La troupe se disperse. Un nouveau cri retentit. Comme possédée, la reine fonce tête baissée, m'obligeant à la suivre. Si Ilko est bien le chef des soldats de la Rose, l'accoutrement de la reine et notre armement ridicule amoindrissent nos chances de survie.

Au détour d'un couloir, la petite apparaît et fond dans les bras de sa mère, mais aussitôt, un soldat fonce sur elle et lui met le couteau sous la gorge. Un autre arrive avec le roi dans la même posture. Seulement 8 soldats de la garde sont là. Aucun soldat de la Rose ne se préoccupe de moi. C'est à la fois un avantage et un inconvénient, puisque cela me laisse le champs libre, mais je n'ai aucune idée de comment je peux procéder. Personne ne bouge.

Il y a une douzaine de centimètres entre la reine et le torse de son assaillant.

Deux pas nous séparent.

Je raffermis ma prise sur mon arme et glisse la lame dans l'interstice avec une force qui me surprend moi-même. Je l'ai à peine retirée que tout s'agite. Je suis projeté à l'écart pendant que les derniers ennemis son éliminés. Cependant, il en subsiste un. Ilko.

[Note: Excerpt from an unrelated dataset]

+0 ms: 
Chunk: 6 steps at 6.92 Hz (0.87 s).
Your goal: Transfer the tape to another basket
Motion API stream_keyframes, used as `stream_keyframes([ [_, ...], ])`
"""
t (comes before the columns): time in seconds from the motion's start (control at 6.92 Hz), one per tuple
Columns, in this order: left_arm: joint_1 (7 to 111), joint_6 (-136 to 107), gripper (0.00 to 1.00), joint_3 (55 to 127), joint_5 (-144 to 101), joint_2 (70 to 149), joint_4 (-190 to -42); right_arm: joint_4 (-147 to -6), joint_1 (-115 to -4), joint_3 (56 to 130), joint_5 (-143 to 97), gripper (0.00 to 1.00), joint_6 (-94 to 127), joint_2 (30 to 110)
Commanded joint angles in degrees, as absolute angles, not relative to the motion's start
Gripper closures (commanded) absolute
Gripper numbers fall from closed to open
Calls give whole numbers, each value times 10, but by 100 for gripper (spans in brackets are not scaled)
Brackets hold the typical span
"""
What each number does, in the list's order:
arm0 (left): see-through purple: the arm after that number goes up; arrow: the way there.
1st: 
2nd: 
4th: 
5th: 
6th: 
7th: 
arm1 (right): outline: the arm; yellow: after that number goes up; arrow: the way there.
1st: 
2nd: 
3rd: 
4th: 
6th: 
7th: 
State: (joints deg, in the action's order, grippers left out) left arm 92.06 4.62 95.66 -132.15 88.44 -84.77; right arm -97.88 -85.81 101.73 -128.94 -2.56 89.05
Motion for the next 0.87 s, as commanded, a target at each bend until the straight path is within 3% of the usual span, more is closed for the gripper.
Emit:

Un mur transparent s'élève entre le prince et les deux soldats de la garde qui tentaient de l'attraper. Assommés, ils tombent lourdement aux pieds de leur roi qui a sa fille dans les bras. La petite ne semble pas éprouver le moindre sentiment de peur. Elle observe la scène comme si elle voulait en garder tous les détails pour se souvenir des erreurs à ne pas faire.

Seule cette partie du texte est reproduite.